Journal of Nursing

Nurses, Help Your Patients By Helping Yourselves


By Marla Weston and Martie Moore

Ask any nurse to explain how she consoles a patient going through a difficult diagnosis. Tell her to recap what it took to stabilize a critical patient and keep him comfortable. Ask how she recently saved a patient's life within seconds, and the stories will be endless. Nurses do all of these things masterfully, day in and day out without fail.

But ask them how they took care of themselves in order to meet the demands of their day-to-day. Are they getting enough sleep? Are they eating right? Are they exercising? Do they fully allow themselves to decompress from the emotional strains of their work? You might be shocked by what they say.

Unfortunately, an overwhelming majority of nurses do not properly care for themselves or their own well-being. When we think of the most health-conscious professions, nursing does not readily come to mind. Why is this? As a society, we're used to seeing nurses on the front lines of patient care that we don't often stop to think about the demands the profession has on those in it. It's time we make the health of nurses a priority — the health of our society depends on it.
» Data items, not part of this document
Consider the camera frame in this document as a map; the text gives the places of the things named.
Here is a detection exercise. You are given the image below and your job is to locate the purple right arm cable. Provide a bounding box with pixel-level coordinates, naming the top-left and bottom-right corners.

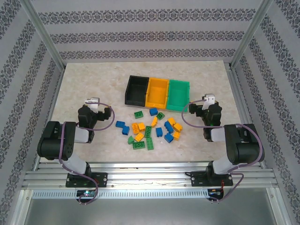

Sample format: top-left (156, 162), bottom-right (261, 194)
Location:
top-left (182, 99), bottom-right (263, 205)

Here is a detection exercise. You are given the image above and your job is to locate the yellow plastic bin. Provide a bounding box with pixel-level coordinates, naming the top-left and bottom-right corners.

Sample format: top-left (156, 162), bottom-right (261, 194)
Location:
top-left (145, 77), bottom-right (170, 110)

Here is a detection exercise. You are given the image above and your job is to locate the aluminium frame post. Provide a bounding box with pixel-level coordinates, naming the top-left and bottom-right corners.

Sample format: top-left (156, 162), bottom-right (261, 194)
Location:
top-left (22, 0), bottom-right (67, 70)
top-left (230, 0), bottom-right (275, 70)

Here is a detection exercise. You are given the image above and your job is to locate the green plastic bin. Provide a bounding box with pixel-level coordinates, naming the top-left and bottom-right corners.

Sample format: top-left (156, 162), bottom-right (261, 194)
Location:
top-left (165, 79), bottom-right (191, 111)

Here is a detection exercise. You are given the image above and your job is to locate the small circuit board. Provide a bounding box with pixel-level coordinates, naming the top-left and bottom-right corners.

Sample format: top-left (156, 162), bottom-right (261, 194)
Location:
top-left (208, 189), bottom-right (225, 197)
top-left (76, 190), bottom-right (96, 198)

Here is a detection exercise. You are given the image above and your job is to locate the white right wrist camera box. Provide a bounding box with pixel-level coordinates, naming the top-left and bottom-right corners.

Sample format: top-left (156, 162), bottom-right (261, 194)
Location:
top-left (202, 93), bottom-right (217, 110)

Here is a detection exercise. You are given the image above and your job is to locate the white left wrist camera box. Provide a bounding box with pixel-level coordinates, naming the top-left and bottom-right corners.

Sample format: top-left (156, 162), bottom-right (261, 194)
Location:
top-left (84, 97), bottom-right (100, 114)

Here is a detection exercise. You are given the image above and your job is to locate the grey metal panel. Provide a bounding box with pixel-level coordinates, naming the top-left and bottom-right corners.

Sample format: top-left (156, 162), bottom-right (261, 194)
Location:
top-left (22, 198), bottom-right (280, 225)

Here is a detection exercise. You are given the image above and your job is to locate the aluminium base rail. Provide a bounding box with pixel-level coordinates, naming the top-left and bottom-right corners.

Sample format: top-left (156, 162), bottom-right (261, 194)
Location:
top-left (22, 161), bottom-right (279, 191)

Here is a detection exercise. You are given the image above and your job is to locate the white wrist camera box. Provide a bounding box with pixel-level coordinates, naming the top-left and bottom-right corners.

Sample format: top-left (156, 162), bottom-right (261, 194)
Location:
top-left (84, 97), bottom-right (100, 114)
top-left (202, 93), bottom-right (217, 110)

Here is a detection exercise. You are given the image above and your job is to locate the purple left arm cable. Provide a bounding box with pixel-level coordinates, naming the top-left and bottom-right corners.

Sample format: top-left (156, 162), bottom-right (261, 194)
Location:
top-left (58, 101), bottom-right (116, 206)

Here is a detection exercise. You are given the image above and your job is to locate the black plastic bin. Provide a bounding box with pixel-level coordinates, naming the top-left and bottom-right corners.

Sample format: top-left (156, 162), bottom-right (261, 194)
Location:
top-left (124, 75), bottom-right (150, 106)

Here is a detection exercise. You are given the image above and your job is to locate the slotted grey cable duct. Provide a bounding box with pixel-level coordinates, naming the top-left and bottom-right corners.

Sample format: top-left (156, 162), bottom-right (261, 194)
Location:
top-left (31, 189), bottom-right (212, 200)

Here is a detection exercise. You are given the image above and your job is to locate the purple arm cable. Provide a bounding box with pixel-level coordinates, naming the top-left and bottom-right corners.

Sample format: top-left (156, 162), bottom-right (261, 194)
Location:
top-left (182, 99), bottom-right (263, 205)
top-left (58, 101), bottom-right (116, 206)
Today's nurse faces unprecedented demands on the body, both physically and mentally, working up to 12 or more hours a day and juggling innumerable responsibilities in a single shift. Good health, however, is mandatory for a nurse to handle the demands of a profession that requires an ability to manage complex patient care in a dynamic and stressful work environment.

To the 3.4 million of you working tirelessly throughout the continuum of care, it's time to care for yourself as much as you do for your patients. Taking care of you builds your resilience and allows you to provide your best care. By caring for yourself, you are in fact, doing good by your patients.
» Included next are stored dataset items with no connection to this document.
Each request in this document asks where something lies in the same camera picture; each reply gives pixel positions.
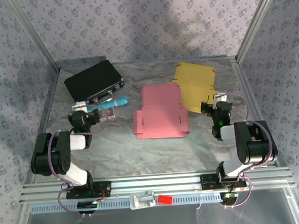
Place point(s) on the teal blue tube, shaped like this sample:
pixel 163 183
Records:
pixel 118 101

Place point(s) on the aluminium frame post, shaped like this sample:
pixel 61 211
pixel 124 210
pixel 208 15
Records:
pixel 256 19
pixel 33 32

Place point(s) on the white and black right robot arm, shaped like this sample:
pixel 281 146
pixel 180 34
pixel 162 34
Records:
pixel 252 141

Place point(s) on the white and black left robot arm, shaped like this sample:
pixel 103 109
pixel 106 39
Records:
pixel 50 153

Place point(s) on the aluminium frame bar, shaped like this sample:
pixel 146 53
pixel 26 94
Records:
pixel 247 90
pixel 49 108

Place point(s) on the aluminium mounting rail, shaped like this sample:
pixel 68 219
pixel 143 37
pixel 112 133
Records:
pixel 156 184

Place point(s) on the shiny metal sheet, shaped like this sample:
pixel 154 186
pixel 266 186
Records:
pixel 158 220

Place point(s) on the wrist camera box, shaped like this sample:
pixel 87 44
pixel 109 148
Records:
pixel 78 105
pixel 220 97

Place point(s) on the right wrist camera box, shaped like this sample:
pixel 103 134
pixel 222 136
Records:
pixel 220 97

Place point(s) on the pink paper box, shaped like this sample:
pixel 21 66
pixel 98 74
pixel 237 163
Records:
pixel 162 111

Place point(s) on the small black right circuit board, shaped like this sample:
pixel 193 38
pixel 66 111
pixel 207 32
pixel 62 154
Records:
pixel 229 197

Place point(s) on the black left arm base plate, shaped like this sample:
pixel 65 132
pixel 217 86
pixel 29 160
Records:
pixel 106 189

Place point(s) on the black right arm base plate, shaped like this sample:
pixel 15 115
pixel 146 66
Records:
pixel 207 182

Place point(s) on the black hard case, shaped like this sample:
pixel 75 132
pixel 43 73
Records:
pixel 91 80

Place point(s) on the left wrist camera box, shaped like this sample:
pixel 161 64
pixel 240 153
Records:
pixel 78 105

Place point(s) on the small purple card box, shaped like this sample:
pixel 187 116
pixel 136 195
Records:
pixel 107 114

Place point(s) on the red plastic block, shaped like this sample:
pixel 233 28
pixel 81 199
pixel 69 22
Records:
pixel 165 200

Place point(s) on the small black circuit board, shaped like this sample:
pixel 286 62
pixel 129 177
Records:
pixel 86 204
pixel 229 197

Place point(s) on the white plastic bracket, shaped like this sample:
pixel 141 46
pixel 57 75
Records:
pixel 142 200

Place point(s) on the small black left circuit board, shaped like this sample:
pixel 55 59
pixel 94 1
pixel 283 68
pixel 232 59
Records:
pixel 86 204

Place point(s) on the yellow paper box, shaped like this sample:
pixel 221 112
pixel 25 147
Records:
pixel 193 86
Through the Healthy Nurse initiative, we are asking nurses to make better-for-you decisions when it comes to diet, exercise, stress management, unhealthy habits, such as smoking, and serve as a role model, advocate, and educator for all on how to be healthy.

Equally important is the support of the healthcare industry. We are asking healthcare facilities, industry influencers and medical suppliers to do their part to support the health of nurses. It's an important call to action that must no longer be overlooked.

Let's start by examining the health, safety and wellness of our nurses, and then discuss how we can all do our part right now.

Defining a ‘healthy nurse'

According to a University of Maryland School of Nursing study published in 2011, "Job Stress and Work Schedules in Relation to Nurse Obesity," about 55% of 2,103 female nurse respondents were either overweight or obese.

Signs of poor health in nurses include:

• Impaired judgment

• Inability to perform physical duties

• Sleepiness

• Lack of focus

• Weight gain

• Weight loss

Fatigue, a persistent problem, has been linked to many ill effects on nurses' own health, such as cardiovascular disease, diabetes, and gastrointestinal problems. Findings from the 2003 Institute of Medicine Report “Keeping Patients Safe: Transforming the Work Environment of Nurses,” point out the relationships between staffing levels, fatigue and patient-related errors.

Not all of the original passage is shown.